→ TASK DETAILS
Among the lines below, some may contain the string "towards". Say how many do, and give nothing besides the number.

Items listed in a dataset
━━━

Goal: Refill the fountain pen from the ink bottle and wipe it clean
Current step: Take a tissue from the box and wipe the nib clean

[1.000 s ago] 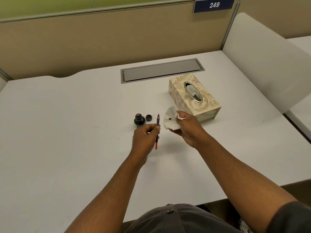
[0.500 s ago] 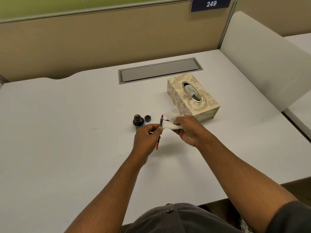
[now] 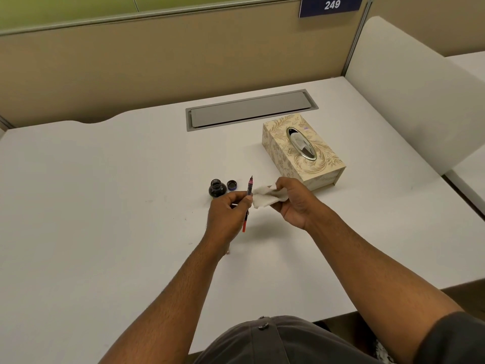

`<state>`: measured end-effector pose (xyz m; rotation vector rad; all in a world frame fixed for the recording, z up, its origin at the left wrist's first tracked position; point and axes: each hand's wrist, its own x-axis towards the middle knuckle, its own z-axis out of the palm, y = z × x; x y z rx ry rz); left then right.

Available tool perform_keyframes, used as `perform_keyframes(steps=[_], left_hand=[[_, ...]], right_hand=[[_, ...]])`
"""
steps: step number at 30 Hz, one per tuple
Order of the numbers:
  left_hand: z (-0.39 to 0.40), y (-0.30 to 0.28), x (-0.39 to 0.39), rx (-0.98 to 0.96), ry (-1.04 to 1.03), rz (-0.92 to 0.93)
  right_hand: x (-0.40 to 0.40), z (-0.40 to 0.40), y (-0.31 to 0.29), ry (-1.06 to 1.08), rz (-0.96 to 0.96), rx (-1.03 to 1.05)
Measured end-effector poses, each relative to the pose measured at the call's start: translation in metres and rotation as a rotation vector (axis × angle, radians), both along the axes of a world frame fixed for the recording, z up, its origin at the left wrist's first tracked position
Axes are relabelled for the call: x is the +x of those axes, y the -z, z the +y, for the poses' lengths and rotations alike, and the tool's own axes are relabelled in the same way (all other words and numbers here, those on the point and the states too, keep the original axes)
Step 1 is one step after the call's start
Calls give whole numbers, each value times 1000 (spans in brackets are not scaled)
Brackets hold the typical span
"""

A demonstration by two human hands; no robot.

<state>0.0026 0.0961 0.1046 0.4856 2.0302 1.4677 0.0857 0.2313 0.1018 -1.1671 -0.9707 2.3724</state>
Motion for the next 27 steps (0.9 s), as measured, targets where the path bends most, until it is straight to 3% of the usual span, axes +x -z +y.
perform_keyframes(steps=[3, 9, 21, 27], left_hand=[[1, 2, -1, -31, 20, 8], [2, 6, 2, -111, 29, 38], [2, 10, 5, -220, 81, 432], [-1, 20, 7, -262, 100, 605]], right_hand=[[2, -1, 0, -69, 30, 23], [-1, -5, 3, -148, -73, 333], [-5, -11, 6, -98, -11, 165], [-5, -11, 11, -96, -70, 129]])
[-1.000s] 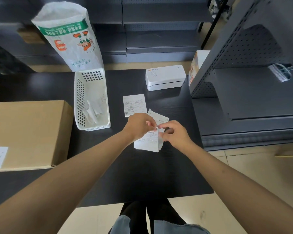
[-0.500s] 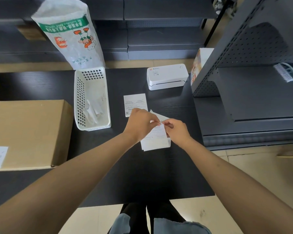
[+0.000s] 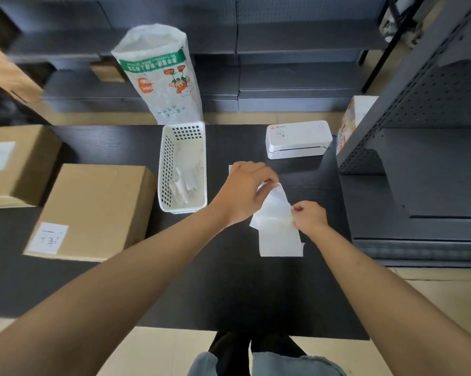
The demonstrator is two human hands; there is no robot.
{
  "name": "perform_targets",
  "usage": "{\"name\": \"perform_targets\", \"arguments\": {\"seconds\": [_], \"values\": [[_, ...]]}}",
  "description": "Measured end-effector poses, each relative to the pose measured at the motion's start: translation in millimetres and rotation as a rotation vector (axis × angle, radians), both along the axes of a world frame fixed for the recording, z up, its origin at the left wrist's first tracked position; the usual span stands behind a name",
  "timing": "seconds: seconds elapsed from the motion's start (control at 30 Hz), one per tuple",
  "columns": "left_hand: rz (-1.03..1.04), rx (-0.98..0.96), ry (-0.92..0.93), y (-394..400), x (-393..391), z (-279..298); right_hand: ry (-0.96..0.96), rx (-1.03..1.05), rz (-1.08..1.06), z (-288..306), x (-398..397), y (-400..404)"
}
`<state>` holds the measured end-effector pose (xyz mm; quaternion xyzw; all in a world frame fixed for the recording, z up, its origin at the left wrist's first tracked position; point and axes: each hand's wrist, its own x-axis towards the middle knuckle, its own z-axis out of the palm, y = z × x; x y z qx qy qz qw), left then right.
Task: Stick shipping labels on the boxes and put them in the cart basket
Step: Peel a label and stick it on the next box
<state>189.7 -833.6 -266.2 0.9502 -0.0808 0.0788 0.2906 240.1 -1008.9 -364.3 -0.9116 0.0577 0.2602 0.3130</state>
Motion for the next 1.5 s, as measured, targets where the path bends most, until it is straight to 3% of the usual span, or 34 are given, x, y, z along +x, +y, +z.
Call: {"name": "perform_targets", "arguments": {"seconds": [0.13, 0.3, 0.53, 0.93, 1.07, 1.17, 1.27, 1.37, 1.4, 1.5], "values": [[0.098, -0.05, 0.031, 7, -9, -2, 0.141, 0.086, -0.135, 0, 4, 5], [0.163, -0.107, 0.091, 12, -11, -4, 0.353, 0.342, -0.341, 1, 5, -2], [0.214, -0.143, -0.005, 1, -12, 3, 0.506, 0.48, -0.449, 11, 0, -1], [0.333, -0.107, -0.084, -5, -12, 0, 0.465, 0.362, -0.504, 10, 7, 7], [0.514, -0.237, -0.143, 5, 0, 3, 0.443, 0.269, -0.489, 2, 6, 2], [0.443, -0.107, -0.103, 18, 9, 5, 0.455, 0.24, -0.498, -4, 2, -2], [0.413, -0.063, -0.055, 21, 9, 0, 0.356, 0.177, -0.429, 2, 1, 5], [0.389, -0.04, -0.025, 20, 6, -1, -0.037, -0.149, -0.19, 12, 8, 8], [0.369, -0.028, -0.022, 21, 5, 0, -0.175, -0.137, -0.152, 16, 11, 9], [0.307, 0.036, 0.007, 27, 2, 5, -0.462, 0.172, 0.016, 34, 22, 16]]}}
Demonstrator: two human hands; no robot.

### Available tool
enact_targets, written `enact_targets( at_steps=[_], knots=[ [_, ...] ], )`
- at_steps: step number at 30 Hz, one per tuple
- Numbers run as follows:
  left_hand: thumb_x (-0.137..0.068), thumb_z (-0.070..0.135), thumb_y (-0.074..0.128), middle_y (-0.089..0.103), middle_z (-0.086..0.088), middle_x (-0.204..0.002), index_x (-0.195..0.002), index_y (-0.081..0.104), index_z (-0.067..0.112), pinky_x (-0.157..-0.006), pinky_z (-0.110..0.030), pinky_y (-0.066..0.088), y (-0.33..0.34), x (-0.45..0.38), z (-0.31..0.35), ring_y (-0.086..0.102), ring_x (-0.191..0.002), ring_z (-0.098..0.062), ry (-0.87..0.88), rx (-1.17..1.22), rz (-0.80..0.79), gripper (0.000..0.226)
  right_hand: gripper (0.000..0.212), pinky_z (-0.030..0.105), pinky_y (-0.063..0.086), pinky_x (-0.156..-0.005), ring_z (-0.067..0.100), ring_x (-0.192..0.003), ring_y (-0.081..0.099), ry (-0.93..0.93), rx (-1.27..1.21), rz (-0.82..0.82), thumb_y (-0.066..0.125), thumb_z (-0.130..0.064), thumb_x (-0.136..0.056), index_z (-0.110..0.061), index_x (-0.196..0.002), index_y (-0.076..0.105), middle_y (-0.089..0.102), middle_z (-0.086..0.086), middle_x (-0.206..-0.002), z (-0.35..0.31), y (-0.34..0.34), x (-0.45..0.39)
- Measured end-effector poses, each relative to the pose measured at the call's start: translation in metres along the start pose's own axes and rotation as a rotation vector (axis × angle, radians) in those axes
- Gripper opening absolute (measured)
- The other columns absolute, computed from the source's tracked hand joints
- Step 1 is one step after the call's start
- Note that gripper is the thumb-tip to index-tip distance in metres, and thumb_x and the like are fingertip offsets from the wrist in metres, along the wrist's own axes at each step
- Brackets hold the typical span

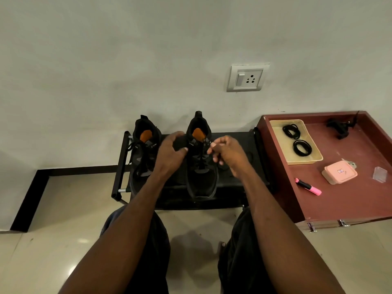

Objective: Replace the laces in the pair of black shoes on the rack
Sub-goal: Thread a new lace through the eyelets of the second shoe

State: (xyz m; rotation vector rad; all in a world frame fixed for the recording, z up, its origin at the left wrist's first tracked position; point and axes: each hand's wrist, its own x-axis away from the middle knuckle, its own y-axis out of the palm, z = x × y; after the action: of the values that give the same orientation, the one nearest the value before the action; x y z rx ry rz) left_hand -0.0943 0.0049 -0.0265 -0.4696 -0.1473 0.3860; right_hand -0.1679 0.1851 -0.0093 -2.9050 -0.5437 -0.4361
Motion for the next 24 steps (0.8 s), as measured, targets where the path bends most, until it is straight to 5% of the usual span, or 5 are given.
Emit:
enact_targets(
  at_steps=[5,12,15,18,24],
  knots=[
    [-0.090,0.012,0.071,0.075,0.001,-0.106,-0.119,0.068,0.012,-0.096,-0.027,0.052,0.013,0.002,0.003,0.069,-0.103,-0.010,0.071,0.157,-0.287,0.029,0.012,0.022,0.031,-0.039,0.012,-0.044,0.048,-0.030,0.063,-0.119,0.066,-0.014,-0.096,-0.005,-0.092,0.059,0.067,0.004,-0.065,0.003,0.015,0.001],
    [-0.098,0.018,0.062,0.070,0.002,-0.073,-0.092,0.070,0.019,-0.057,-0.021,0.046,0.013,-0.006,-0.007,0.057,-0.059,-0.005,-0.055,0.077,-0.043,0.011,0.018,0.021,0.050,-0.055,0.012,-0.060,0.061,0.039,-0.015,-0.064,0.051,0.004,-0.099,-0.001,-0.098,0.068,0.068,0.010,-0.078,0.006,0.004,-0.009],
    [-0.096,0.016,0.063,0.068,0.006,-0.089,-0.103,0.071,0.017,-0.062,-0.012,0.044,0.014,-0.005,-0.008,0.060,-0.074,-0.002,-0.042,-0.064,-0.011,0.011,0.008,0.023,0.053,-0.052,0.014,-0.056,0.064,0.064,-0.010,-0.030,0.056,0.003,-0.097,0.003,-0.095,0.064,0.069,0.015,-0.075,0.011,0.008,-0.008],
    [-0.089,0.012,0.072,0.068,0.003,-0.114,-0.125,0.067,0.017,-0.091,-0.020,0.049,0.014,-0.007,-0.007,0.063,-0.105,-0.007,0.002,0.061,-0.168,0.038,0.008,0.019,0.045,-0.044,0.009,-0.046,0.056,0.074,0.030,-0.017,0.068,-0.007,-0.093,-0.001,-0.088,0.067,0.065,0.010,-0.066,0.015,0.012,-0.008],
    [-0.089,0.014,0.074,0.077,0.003,-0.095,-0.103,0.077,0.015,-0.092,-0.035,0.057,0.024,-0.008,-0.009,0.073,-0.092,-0.012,0.028,0.141,-0.228,0.015,0.020,0.016,0.038,-0.042,0.007,-0.047,0.048,0.126,0.071,0.011,0.075,-0.018,-0.089,0.002,-0.089,0.072,0.062,0.003,-0.062,0.016,0.012,-0.013]
  ],
)
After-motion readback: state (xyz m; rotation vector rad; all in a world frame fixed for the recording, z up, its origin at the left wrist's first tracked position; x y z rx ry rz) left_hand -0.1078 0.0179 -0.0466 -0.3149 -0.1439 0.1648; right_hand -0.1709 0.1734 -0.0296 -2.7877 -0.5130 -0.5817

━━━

→ SOLUTION BELOW
2